Das Abendmahl ist für viele Gottesdienstbesucherinnen und -besucher ein besonderes und feierliches Erlebnis. Wie spüren Kinder das Besondere?
Darf ich mit einer Gegenfrage antworten? Wie spüren Erwachsene denn das Besondere? Sehen Sie, auch nicht anders als alle anderen. Die Gebetstexte führen ein, die Lieder leiten hin, die Einsetzungsworte, weitere Stationen der Abendmahlsliturgie erklären und deuten, was geschieht und warum wir feiern. Der Gottesdienst in seiner liebevollen und würdigen Gestaltung nimmt das Besondere auf.

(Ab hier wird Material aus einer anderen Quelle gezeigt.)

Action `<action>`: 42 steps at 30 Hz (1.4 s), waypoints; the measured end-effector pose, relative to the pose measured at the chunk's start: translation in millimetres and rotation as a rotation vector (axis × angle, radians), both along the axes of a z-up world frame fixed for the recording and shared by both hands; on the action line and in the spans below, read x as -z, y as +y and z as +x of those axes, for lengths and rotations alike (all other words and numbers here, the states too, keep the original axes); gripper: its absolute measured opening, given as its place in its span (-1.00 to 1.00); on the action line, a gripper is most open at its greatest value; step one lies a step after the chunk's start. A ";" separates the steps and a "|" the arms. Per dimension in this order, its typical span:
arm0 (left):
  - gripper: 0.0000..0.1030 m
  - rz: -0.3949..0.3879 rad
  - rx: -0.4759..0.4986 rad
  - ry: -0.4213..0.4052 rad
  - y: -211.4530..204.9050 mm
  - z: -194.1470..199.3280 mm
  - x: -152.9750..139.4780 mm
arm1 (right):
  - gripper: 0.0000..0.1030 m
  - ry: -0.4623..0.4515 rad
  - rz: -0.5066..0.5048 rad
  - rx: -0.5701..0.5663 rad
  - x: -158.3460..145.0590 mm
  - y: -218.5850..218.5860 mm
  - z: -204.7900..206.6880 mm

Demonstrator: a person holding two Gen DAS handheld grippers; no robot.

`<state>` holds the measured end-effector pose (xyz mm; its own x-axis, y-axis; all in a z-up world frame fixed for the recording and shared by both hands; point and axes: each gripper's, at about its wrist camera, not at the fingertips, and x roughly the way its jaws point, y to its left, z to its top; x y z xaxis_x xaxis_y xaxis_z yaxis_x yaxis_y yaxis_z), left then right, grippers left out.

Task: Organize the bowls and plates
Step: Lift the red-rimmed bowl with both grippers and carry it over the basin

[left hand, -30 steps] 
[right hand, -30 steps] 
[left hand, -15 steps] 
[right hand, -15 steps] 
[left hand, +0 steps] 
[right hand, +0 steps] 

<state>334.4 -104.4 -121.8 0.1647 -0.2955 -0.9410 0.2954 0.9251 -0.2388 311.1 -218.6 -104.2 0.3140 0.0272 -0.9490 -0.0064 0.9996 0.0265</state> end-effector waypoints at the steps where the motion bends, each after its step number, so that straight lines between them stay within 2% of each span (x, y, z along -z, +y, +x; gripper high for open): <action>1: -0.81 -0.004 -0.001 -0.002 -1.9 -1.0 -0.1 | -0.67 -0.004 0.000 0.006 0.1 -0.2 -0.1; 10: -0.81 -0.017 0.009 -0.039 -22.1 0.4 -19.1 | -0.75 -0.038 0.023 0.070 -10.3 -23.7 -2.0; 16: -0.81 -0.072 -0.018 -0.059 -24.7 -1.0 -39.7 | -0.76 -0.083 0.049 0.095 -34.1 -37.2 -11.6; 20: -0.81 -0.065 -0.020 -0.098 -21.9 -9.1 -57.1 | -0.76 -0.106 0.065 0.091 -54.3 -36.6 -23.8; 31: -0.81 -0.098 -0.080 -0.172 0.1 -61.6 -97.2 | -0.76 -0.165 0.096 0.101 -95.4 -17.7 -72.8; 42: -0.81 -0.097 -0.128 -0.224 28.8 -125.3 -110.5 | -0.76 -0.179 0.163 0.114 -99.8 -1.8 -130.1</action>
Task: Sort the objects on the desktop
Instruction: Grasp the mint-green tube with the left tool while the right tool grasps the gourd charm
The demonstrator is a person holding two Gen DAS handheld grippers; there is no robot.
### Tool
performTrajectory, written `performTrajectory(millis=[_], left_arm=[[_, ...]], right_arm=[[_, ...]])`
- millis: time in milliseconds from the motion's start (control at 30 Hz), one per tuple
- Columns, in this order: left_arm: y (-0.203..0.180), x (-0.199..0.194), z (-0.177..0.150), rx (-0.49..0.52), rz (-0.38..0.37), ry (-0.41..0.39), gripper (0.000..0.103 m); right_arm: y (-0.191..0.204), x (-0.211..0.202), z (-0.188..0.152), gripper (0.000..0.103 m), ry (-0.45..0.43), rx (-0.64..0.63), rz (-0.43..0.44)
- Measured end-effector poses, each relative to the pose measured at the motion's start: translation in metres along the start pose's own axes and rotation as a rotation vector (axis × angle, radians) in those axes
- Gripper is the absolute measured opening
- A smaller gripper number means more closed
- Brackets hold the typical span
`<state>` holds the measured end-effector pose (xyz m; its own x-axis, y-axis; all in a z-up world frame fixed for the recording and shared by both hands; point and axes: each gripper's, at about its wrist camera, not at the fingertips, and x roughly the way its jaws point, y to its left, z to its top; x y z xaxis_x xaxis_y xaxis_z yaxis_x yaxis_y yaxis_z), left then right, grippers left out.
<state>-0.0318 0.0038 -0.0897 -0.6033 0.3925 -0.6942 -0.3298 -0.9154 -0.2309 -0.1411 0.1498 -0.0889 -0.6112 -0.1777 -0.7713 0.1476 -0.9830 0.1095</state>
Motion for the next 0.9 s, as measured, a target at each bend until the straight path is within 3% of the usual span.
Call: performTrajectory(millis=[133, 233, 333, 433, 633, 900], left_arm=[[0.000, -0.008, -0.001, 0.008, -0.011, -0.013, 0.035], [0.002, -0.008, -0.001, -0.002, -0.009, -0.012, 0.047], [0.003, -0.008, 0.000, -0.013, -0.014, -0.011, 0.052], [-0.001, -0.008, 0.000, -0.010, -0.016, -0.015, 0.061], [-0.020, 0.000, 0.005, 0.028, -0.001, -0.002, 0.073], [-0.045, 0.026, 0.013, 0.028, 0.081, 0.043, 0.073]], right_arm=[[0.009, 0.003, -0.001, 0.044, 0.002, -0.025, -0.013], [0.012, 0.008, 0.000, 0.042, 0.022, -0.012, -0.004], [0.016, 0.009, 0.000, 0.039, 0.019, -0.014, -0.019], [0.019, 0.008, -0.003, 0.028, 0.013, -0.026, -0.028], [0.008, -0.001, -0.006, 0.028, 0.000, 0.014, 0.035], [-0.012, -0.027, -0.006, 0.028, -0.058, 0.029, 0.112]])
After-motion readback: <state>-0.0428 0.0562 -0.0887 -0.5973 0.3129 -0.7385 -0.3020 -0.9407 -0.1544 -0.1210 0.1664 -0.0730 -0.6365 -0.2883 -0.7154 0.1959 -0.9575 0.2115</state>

Zum Abendmahl gehen Menschen mit sehr unterschiedlichen Beweggründen. Da stehen Kinder und Jugendliche vielleicht neben einem Witwer. Wie gehen Sie damit um?
Ich nehme die Situation ins Gebet und lege sie Gott ans Herz: Guter Gott, hab Dank für die Einladung an deinen Tisch. Wie gut das tut, dass wir zu dir kommen können und du uns beschenkst und ernährst. Einfach köstlich! Wie lieb von dir, dass du niemanden ausschließt und dir alle willkommen sind. Einfach himmlisch. Dankeschön, dass du uns hilfst eine Gemeinschaft zu sein, obwohl wir so verschieden sind. Lieber Gott, es ist gut, dass es dich gibt, dass du dich gibst und uns vergibst. Amen.